(Beginning of Material for this exercise)

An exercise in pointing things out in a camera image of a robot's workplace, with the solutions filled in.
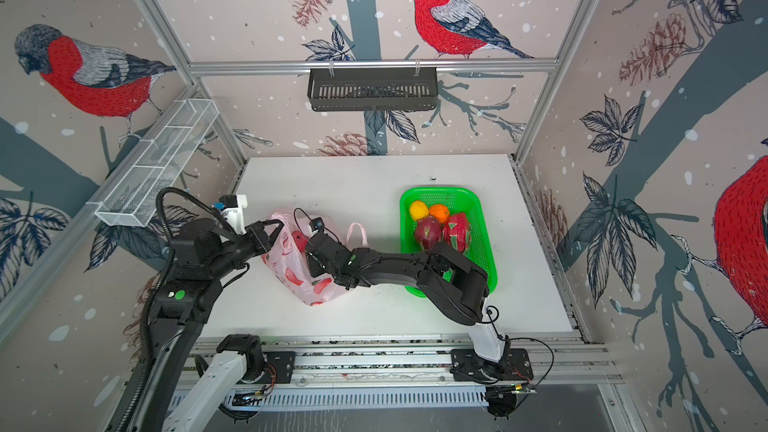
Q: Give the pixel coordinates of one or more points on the pink plastic bag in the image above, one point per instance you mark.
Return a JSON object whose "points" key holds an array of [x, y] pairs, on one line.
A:
{"points": [[291, 267]]}

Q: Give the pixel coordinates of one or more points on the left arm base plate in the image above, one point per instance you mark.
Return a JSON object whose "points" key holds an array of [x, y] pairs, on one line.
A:
{"points": [[279, 367]]}

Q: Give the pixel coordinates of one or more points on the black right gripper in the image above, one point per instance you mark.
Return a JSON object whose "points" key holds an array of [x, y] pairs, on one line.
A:
{"points": [[315, 261]]}

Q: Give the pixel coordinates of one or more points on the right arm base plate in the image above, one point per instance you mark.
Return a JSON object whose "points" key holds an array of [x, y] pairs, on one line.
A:
{"points": [[467, 366]]}

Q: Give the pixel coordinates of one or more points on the red apple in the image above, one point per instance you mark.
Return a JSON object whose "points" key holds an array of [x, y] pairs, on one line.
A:
{"points": [[300, 240]]}

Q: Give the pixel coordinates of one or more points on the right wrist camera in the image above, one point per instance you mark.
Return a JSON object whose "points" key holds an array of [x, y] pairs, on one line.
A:
{"points": [[317, 224]]}

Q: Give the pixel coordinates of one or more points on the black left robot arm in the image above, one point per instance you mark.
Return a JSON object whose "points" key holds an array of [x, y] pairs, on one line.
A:
{"points": [[202, 253]]}

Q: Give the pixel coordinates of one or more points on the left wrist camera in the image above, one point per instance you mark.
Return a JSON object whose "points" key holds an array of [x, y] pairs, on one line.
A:
{"points": [[231, 207]]}

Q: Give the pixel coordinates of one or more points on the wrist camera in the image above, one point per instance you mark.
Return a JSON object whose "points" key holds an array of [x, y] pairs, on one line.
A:
{"points": [[317, 224], [231, 207]]}

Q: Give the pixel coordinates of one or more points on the green plastic basket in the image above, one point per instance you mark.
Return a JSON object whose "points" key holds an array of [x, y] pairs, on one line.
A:
{"points": [[457, 200]]}

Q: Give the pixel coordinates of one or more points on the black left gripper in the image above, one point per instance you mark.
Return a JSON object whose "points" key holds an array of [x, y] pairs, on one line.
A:
{"points": [[259, 235]]}

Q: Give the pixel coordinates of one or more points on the orange tangerine fruit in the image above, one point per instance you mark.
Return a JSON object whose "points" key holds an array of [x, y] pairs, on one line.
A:
{"points": [[440, 212]]}

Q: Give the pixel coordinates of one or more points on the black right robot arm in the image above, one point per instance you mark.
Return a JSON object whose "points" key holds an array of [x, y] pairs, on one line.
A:
{"points": [[454, 284]]}

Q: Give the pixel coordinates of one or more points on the red dragon fruit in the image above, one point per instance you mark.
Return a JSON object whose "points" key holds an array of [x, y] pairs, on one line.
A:
{"points": [[457, 232]]}

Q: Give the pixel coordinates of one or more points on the black hanging wall basket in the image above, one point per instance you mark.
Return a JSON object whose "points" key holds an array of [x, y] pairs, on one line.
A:
{"points": [[373, 89]]}

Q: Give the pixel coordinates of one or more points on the yellow orange fruit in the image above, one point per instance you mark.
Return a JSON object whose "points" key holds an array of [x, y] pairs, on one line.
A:
{"points": [[418, 210]]}

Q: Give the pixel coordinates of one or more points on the white wire mesh shelf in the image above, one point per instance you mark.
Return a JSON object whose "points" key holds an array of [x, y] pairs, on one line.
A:
{"points": [[160, 162]]}

(End of Material for this exercise)

### Exercise
Every line that holds the word "plastic" should be copied from the records.

### Written answer
Q: Give the pixel coordinates of one or more points on the pink plastic bag in the image above, one point per instance you mark.
Q: Give the pixel coordinates of one or more points on the green plastic basket in the image above, one point per instance you mark.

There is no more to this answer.